_Assigned task:_
Check each line of the data for "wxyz", and copy the ones that have it.

Material to process Start Marker

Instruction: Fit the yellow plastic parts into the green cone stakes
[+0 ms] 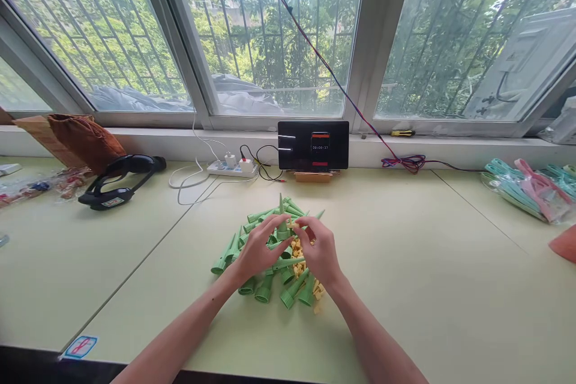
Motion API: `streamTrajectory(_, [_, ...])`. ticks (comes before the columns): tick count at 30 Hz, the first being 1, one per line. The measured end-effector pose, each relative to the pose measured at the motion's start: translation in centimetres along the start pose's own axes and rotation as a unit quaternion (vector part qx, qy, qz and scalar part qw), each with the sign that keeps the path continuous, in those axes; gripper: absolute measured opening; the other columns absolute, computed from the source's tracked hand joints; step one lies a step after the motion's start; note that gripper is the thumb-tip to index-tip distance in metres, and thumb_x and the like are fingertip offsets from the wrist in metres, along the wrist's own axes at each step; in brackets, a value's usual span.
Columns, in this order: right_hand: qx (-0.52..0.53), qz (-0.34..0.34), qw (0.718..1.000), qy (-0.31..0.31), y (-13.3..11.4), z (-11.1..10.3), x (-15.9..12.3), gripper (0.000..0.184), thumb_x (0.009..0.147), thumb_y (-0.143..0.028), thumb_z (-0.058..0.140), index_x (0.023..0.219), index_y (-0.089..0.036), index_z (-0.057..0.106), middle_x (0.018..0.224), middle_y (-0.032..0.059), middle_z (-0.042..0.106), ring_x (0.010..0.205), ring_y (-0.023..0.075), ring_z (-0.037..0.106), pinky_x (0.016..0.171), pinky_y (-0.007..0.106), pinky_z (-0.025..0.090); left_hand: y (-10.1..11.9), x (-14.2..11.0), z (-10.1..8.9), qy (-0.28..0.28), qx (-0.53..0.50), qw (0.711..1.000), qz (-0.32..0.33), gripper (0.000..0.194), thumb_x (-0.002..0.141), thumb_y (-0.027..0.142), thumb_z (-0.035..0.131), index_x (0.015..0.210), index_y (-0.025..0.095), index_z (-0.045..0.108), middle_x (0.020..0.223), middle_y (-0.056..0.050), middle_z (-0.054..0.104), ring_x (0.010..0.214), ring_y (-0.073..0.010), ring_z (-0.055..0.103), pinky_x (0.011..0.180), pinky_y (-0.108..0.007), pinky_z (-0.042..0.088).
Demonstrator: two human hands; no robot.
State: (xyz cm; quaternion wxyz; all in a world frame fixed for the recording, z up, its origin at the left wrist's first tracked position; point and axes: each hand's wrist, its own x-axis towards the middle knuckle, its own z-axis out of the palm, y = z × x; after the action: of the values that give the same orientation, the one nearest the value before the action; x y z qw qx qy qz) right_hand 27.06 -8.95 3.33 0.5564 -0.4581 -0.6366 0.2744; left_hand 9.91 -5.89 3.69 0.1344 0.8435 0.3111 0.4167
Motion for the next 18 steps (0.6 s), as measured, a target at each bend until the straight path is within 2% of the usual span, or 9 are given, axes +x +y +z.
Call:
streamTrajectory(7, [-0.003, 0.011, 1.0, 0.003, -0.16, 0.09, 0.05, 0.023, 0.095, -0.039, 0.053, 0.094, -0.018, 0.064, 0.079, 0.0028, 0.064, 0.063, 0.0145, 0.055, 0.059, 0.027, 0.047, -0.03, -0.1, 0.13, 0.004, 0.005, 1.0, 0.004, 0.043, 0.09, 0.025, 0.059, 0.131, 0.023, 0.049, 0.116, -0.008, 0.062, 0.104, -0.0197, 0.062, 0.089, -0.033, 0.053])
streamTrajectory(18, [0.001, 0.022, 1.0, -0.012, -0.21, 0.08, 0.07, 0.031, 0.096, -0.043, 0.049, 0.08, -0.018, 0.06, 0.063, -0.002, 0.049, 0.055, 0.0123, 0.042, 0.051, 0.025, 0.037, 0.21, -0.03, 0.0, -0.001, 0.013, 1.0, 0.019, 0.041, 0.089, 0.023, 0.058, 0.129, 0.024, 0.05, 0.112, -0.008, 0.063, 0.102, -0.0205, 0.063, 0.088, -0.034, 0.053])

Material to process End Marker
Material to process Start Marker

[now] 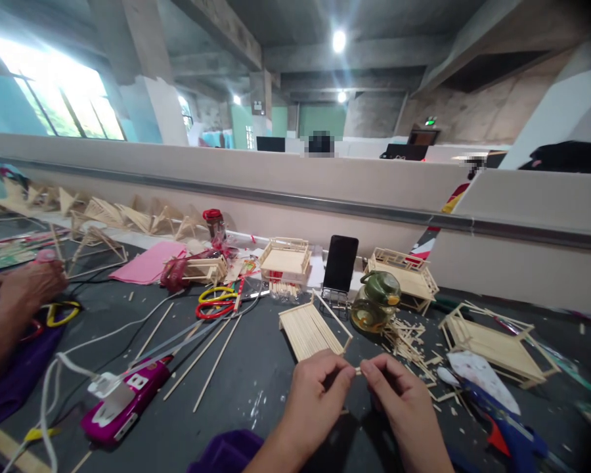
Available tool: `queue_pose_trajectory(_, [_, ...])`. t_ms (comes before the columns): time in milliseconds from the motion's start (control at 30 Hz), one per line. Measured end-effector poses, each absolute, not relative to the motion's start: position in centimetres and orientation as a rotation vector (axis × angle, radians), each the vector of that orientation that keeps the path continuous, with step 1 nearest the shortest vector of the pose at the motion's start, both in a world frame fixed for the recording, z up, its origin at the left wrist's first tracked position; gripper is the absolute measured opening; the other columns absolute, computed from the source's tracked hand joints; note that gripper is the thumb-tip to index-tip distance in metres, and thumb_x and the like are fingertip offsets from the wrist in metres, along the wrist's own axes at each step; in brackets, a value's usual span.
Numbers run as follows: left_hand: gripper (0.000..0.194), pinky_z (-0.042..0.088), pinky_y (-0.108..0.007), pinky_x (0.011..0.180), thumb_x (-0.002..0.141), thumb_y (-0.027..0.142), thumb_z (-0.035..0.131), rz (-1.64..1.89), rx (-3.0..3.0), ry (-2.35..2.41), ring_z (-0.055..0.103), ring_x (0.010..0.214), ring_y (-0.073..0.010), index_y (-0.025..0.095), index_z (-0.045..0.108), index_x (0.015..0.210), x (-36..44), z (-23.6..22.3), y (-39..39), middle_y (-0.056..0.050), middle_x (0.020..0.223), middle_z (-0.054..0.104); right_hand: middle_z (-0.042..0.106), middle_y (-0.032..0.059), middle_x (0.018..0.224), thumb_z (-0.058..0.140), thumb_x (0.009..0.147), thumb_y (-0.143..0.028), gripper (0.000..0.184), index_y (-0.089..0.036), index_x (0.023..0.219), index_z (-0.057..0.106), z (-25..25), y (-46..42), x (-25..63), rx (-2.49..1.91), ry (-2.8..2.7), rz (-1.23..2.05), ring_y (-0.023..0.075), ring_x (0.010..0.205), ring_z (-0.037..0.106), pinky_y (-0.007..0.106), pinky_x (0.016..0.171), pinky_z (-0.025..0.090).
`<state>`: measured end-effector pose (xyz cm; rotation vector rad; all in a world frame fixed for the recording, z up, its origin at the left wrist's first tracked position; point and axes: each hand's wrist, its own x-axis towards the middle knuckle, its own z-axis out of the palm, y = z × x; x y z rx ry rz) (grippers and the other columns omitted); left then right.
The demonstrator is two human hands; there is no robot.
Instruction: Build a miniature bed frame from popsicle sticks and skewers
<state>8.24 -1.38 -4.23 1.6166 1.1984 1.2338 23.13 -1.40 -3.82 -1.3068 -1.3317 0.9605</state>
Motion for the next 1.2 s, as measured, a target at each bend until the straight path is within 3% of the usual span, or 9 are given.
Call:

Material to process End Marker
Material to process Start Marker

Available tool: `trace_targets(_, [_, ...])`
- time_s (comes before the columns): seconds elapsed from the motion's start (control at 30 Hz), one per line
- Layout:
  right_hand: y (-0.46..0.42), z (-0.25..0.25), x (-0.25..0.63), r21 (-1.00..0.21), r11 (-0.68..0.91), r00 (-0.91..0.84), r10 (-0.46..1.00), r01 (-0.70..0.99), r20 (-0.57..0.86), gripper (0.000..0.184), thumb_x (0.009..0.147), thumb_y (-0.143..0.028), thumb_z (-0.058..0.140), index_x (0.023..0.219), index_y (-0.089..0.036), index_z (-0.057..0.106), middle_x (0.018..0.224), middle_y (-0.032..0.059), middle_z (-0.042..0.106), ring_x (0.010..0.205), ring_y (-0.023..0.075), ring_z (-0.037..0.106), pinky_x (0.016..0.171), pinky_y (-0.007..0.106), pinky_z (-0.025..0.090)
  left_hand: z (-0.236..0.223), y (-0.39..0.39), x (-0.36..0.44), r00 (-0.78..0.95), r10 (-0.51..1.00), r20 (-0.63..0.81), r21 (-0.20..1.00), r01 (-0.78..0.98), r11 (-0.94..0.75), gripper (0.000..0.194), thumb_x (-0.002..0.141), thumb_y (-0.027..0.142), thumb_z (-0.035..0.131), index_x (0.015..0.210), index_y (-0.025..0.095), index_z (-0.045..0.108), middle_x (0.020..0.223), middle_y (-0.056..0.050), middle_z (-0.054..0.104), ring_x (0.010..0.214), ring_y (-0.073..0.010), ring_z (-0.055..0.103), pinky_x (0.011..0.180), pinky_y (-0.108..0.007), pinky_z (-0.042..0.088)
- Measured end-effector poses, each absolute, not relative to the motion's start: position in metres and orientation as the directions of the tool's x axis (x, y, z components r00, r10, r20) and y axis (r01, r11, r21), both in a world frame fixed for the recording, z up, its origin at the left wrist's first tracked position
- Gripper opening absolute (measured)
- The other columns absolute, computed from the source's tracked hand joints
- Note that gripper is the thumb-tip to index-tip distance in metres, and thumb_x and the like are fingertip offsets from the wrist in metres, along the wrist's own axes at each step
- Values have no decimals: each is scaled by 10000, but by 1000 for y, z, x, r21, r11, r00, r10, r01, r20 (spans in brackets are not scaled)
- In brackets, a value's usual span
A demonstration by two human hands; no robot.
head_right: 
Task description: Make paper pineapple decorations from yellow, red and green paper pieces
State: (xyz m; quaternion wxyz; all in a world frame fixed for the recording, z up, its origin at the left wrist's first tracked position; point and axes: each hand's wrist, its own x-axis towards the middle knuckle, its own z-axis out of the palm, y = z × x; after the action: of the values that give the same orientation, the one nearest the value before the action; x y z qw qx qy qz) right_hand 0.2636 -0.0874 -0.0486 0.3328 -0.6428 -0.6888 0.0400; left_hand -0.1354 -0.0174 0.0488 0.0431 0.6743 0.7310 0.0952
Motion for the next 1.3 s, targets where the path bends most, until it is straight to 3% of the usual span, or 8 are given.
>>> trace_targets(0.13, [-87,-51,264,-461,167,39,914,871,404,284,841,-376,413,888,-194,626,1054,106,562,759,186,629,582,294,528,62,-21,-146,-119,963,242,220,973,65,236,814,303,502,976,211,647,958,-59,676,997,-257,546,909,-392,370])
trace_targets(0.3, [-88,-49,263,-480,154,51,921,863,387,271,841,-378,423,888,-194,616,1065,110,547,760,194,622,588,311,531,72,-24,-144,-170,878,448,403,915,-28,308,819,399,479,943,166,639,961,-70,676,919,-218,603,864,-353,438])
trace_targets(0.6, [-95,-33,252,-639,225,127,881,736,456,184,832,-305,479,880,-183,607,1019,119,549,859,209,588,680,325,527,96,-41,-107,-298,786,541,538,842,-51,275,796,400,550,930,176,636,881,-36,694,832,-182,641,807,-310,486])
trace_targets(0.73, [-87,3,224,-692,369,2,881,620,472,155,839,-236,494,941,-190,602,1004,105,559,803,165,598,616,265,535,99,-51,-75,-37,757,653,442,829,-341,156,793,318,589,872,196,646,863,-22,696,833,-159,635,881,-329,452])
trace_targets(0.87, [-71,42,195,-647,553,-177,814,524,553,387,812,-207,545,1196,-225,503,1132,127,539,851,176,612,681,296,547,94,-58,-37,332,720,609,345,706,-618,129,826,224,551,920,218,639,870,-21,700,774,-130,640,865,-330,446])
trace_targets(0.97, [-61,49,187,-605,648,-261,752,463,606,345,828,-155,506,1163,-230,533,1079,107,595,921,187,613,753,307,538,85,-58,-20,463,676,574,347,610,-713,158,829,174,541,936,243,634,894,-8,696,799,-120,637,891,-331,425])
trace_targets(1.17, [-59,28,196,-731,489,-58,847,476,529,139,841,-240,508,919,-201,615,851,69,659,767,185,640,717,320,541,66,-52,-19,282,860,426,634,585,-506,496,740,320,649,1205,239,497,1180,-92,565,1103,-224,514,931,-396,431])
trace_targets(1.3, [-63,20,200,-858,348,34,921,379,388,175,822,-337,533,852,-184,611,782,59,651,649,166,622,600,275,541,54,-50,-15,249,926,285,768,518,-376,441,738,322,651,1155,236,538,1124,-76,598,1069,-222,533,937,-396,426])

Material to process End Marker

_Solution for this exercise:_
State: (xyz cm; quaternion wxyz; all in a world frame fixed for the recording, z up, its origin at the left wrist's first tracked position; point and axes: each hand's wrist, its own x-axis towards the middle knuckle, its own z-axis out of the palm, y = z × x; after the action: of the values that give the same orientation, the one nearest the value before the action; x y z qw qx qy qz) right_hand 27.06 -8.95 3.33 0.5564 -0.4581 -0.6366 0.2744; left_hand 9.91 -5.89 3.69 0.1344 0.8435 0.3111 0.4167
State: (xyz m; quaternion wxyz; all in a world frame fixed for the recording, z up, its origin at the left wrist's first tracked position; point and axes: each hand's wrist, its own x-axis towards the middle knuckle, its own z-axis out of the palm, y = z × x; after the action: of the values that give the same orientation, the one nearest the value before the action; x y z qw qx qy qz) right_hand 0.2636 -0.0874 -0.0486 0.3328 -0.6428 -0.6888 0.0400; left_hand -0.1354 -0.0174 0.0488 0.0431 0.6743 0.7310 0.0952

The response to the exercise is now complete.